The keynote will look at how the tradition of cloudberry picking can sustain relations between people and the land, between present, past and future generations, the role of language in conveying relations, cosmology and beliefs, and how placenames can be understood as a guide to and the storage of cultural heritage.

Gunn-Britt Retter is born and raised in the coastal Saami community Unjárga-Nesseby by Varangerfjord in the north-eastern Norway. She is a teacher of training from Sámi University College (Guovdageaidnu - Kautokeino, Norway) and holds an MA in Bilingual studies from University of Wales. Since 2001, Retter has worked with Arctic Environmental issues, first at Arctic Council Indigenous Peoples’ Secretariat (IPS) (Copenhagen, Denmark) and since 2005 in the present position as Head of Arctic and Environmental Unit of the Saami Council.

In her position as head of the Arctic and Environmental Unit in the Saami Council, Retter has been involved in issues related to indigenous peoples and indigenous knowledge related to climate change, biodiversity, language, pollution and management of natural resources.
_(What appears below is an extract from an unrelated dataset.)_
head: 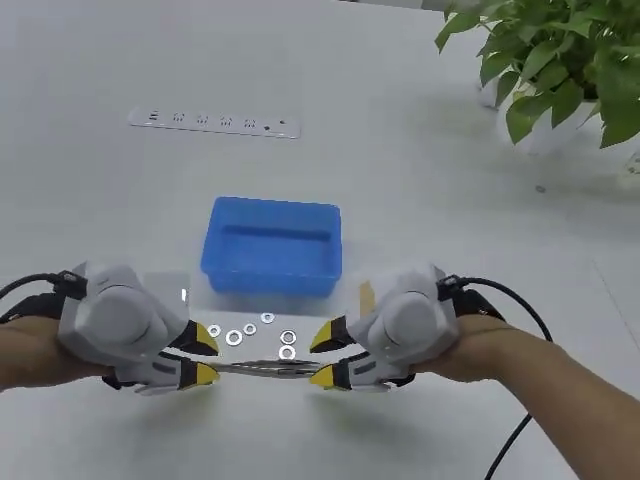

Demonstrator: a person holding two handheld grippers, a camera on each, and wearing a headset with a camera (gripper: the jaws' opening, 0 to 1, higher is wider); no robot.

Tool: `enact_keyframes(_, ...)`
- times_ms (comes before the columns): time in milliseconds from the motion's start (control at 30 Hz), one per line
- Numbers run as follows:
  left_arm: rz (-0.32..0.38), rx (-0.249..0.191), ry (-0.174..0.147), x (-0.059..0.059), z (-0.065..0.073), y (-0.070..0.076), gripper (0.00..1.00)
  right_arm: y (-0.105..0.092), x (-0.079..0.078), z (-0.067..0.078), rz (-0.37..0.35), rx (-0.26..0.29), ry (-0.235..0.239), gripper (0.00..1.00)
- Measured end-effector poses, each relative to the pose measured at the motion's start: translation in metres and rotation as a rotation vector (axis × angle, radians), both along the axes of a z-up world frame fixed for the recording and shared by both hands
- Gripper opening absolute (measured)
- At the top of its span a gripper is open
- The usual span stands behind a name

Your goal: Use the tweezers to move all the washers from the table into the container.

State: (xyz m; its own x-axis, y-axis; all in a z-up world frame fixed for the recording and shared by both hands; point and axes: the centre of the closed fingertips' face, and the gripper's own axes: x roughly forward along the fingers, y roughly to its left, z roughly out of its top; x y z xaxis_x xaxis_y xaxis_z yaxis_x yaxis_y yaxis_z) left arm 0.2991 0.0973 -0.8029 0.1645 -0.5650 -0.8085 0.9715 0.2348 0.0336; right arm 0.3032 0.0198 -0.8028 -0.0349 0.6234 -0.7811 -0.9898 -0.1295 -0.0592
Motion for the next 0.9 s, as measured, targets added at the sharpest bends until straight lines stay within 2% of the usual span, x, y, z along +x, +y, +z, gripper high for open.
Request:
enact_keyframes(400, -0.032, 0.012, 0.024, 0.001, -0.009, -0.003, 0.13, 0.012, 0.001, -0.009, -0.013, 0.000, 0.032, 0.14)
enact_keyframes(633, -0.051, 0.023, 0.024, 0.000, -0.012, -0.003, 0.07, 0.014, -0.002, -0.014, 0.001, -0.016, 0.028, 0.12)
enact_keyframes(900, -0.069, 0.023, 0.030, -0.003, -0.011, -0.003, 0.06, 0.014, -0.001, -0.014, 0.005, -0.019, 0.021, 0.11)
“The land is our medicine cabinet” Gwich’in Women and the Importance of Biodiversity to Health and Well-being.

Many Indigenous Peoples in northern Canada and elsewhere, recognize the strong interrelationships between the health and well-being of people and biodiversity. Conservation biologists, health experts and resource managers has been slow to recognize the complex and diverse knowledges of Indigenous Peoples, particularly the knowledges of Indigenous women. This presentation addresses this gap by sharing insights from experience and collaborative research between Teetl’it Gwich’in women (Fort McPherson, NT, Canada) and researchers at the University of Alberta, Canada. 

The land or “nan kak” is the framework we use to describe the values of berries, medicinal plants to health and well-being of individuals, families, communities and the planet. This research is key to addressing the gap in documented knowledge of Indigenous women and advancing a more holistic understanding of the interconnections between biodiversity and heath. 

Brenda L. Parlee is a 'settler' scholar from north-eastern Ontario, Canada.   She has a B.A.  from the University of Guelph (1995), and an M.E.S. in Environmental Studies from the University of Waterloo (1998).  She went on to receive her PhD from the University of Manitoba in Natural Resources and Environmental Management (NREM) in 2005.   She is currently Professor in the Department of Resource Economics and Environmental Sociology in the Faculty of Agricultural, Life & Environmental Sciences.  She has worked in northern Canada and globally for over 20 years on a range of collaborative and community-based research projects related to community-based monitoring, social-ecological change in the Mackenzie River Basin, wildlife health, Indigenous knowledge of caribou populations, sustainable resource development, the impacts of mining on community well being, biodiversity conservation and cooperative (co-management) of lands and resources in Alberta.

 

 

 

 

 

 

 

Professor Brenda Parlee,
University of Alberta.

Chief Wanda Pascal was born and raised in Teetl’it Zheh, Canada, and was in 2016 the first woman to be elected as Chief of the Teetl’it Zheh community. She is also appointed to the Assembly of First Nations (AFN) Women’s Council which represents women across Canada and sits on the AFN’s Border Crossing Committee.

Chief Wanda was mostly brought up on the land by her grandparents, the late Annie and John Vaneltsi. During that time, she gained tremendous traditional knowledge and she is passing it onto our youth and others in and outside of the community.

She loves sewing, cooking and spending time out on the land with her family.